_The problem:_ Repeat the listing that follows exactly, please.

★ ★ ★ ★ ★

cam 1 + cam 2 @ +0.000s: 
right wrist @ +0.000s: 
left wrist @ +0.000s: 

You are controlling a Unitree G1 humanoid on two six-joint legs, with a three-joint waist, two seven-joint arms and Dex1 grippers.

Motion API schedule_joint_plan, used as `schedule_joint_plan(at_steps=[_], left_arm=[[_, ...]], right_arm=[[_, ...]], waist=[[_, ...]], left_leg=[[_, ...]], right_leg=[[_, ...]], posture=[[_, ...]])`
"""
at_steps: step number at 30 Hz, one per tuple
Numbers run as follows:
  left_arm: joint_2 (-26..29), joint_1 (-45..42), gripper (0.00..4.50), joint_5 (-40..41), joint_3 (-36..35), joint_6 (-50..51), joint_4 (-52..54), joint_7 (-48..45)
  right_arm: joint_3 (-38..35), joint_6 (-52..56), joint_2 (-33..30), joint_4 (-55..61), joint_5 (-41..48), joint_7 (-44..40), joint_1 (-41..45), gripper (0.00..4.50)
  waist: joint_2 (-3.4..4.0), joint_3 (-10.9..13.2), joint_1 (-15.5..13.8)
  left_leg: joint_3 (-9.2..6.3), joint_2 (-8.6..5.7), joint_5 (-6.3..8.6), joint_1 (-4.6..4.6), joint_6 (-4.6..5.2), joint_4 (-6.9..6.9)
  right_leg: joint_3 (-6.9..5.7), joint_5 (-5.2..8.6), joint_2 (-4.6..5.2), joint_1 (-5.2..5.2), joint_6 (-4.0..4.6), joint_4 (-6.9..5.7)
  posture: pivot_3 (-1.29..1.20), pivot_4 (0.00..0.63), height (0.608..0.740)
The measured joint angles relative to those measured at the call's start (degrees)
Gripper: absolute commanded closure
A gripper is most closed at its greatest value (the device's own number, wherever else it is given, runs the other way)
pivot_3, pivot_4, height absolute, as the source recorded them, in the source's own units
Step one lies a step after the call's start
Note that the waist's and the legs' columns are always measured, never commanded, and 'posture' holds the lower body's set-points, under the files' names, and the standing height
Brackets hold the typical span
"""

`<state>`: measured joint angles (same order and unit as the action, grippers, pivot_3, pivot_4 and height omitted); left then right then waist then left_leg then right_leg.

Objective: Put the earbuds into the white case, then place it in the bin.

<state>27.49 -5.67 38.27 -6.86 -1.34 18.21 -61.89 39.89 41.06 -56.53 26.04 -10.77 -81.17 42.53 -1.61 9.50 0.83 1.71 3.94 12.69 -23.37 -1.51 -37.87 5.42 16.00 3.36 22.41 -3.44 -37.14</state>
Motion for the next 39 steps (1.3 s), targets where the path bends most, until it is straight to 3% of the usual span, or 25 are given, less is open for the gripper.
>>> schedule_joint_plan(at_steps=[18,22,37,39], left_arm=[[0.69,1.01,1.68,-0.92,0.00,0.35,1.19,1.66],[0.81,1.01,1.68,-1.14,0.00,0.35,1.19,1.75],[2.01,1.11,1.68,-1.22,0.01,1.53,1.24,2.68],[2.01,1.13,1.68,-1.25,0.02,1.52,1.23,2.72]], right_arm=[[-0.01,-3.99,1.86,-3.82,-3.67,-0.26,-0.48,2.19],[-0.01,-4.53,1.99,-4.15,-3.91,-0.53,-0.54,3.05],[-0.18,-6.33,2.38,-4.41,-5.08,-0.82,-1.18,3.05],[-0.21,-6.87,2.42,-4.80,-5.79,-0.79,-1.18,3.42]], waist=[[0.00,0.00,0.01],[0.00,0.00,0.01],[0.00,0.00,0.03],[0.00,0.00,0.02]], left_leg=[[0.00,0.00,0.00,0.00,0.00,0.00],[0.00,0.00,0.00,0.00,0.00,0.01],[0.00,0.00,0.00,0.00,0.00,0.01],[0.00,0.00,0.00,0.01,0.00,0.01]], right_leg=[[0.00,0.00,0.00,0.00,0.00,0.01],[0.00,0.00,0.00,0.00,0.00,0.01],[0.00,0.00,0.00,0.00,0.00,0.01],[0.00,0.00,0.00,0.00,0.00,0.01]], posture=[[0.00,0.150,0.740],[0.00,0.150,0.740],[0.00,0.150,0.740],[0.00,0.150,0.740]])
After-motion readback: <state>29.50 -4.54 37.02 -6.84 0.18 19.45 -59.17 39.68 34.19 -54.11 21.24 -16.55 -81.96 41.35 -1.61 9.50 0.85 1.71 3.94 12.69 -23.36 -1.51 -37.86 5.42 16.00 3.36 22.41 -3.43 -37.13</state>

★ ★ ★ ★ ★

_Output:_
cam 1 + cam 2 @ +0.000s: 
right wrist @ +0.000s: 
left wrist @ +0.000s: 

You are controlling a Unitree G1 humanoid on two six-joint legs, with a three-joint waist, two seven-joint arms and Dex1 grippers.

Motion API schedule_joint_plan, used as `schedule_joint_plan(at_steps=[_], left_arm=[[_, ...]], right_arm=[[_, ...]], waist=[[_, ...]], left_leg=[[_, ...]], right_leg=[[_, ...]], posture=[[_, ...]])`
"""
at_steps: step number at 30 Hz, one per tuple
Numbers run as follows:
  left_arm: joint_2 (-26..29), joint_1 (-45..42), gripper (0.00..4.50), joint_5 (-40..41), joint_3 (-36..35), joint_6 (-50..51), joint_4 (-52..54), joint_7 (-48..45)
  right_arm: joint_3 (-38..35), joint_6 (-52..56), joint_2 (-33..30), joint_4 (-55..61), joint_5 (-41..48), joint_7 (-44..40), joint_1 (-41..45), gripper (0.00..4.50)
  waist: joint_2 (-3.4..4.0), joint_3 (-10.9..13.2), joint_1 (-15.5..13.8)
  left_leg: joint_3 (-9.2..6.3), joint_2 (-8.6..5.7), joint_5 (-6.3..8.6), joint_1 (-4.6..4.6), joint_6 (-4.6..5.2), joint_4 (-6.9..6.9)
  right_leg: joint_3 (-6.9..5.7), joint_5 (-5.2..8.6), joint_2 (-4.6..5.2), joint_1 (-5.2..5.2), joint_6 (-4.0..4.6), joint_4 (-6.9..5.7)
  posture: pivot_3 (-1.29..1.20), pivot_4 (0.00..0.63), height (0.608..0.740)
The measured joint angles relative to those measured at the call's start (degrees)
Gripper: absolute commanded closure
A gripper is most closed at its greatest value (the device's own number, wherever else it is given, runs the other way)
pivot_3, pivot_4, height absolute, as the source recorded them, in the source's own units
Step one lies a step after the call's start
Note that the waist's and the legs' columns are always measured, never commanded, and 'posture' holds the lower body's set-points, under the files' names, and the standing height
Brackets hold the typical span
"""

`<state>`: measured joint angles (same order and unit as the action, grippers, pivot_3, pivot_4 and height omitted); left then right then waist then left_leg then right_leg.

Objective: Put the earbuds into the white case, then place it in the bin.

<state>27.49 -5.67 38.27 -6.86 -1.34 18.21 -61.89 39.89 41.06 -56.53 26.04 -10.77 -81.17 42.53 -1.61 9.50 0.83 1.71 3.94 12.69 -23.37 -1.51 -37.87 5.42 16.00 3.36 22.41 -3.44 -37.14</state>
Motion for the next 39 steps (1.3 s), targets where the path bends most, until it is straight to 3% of the usual span, or 25 are given, less is open for the gripper.
>>> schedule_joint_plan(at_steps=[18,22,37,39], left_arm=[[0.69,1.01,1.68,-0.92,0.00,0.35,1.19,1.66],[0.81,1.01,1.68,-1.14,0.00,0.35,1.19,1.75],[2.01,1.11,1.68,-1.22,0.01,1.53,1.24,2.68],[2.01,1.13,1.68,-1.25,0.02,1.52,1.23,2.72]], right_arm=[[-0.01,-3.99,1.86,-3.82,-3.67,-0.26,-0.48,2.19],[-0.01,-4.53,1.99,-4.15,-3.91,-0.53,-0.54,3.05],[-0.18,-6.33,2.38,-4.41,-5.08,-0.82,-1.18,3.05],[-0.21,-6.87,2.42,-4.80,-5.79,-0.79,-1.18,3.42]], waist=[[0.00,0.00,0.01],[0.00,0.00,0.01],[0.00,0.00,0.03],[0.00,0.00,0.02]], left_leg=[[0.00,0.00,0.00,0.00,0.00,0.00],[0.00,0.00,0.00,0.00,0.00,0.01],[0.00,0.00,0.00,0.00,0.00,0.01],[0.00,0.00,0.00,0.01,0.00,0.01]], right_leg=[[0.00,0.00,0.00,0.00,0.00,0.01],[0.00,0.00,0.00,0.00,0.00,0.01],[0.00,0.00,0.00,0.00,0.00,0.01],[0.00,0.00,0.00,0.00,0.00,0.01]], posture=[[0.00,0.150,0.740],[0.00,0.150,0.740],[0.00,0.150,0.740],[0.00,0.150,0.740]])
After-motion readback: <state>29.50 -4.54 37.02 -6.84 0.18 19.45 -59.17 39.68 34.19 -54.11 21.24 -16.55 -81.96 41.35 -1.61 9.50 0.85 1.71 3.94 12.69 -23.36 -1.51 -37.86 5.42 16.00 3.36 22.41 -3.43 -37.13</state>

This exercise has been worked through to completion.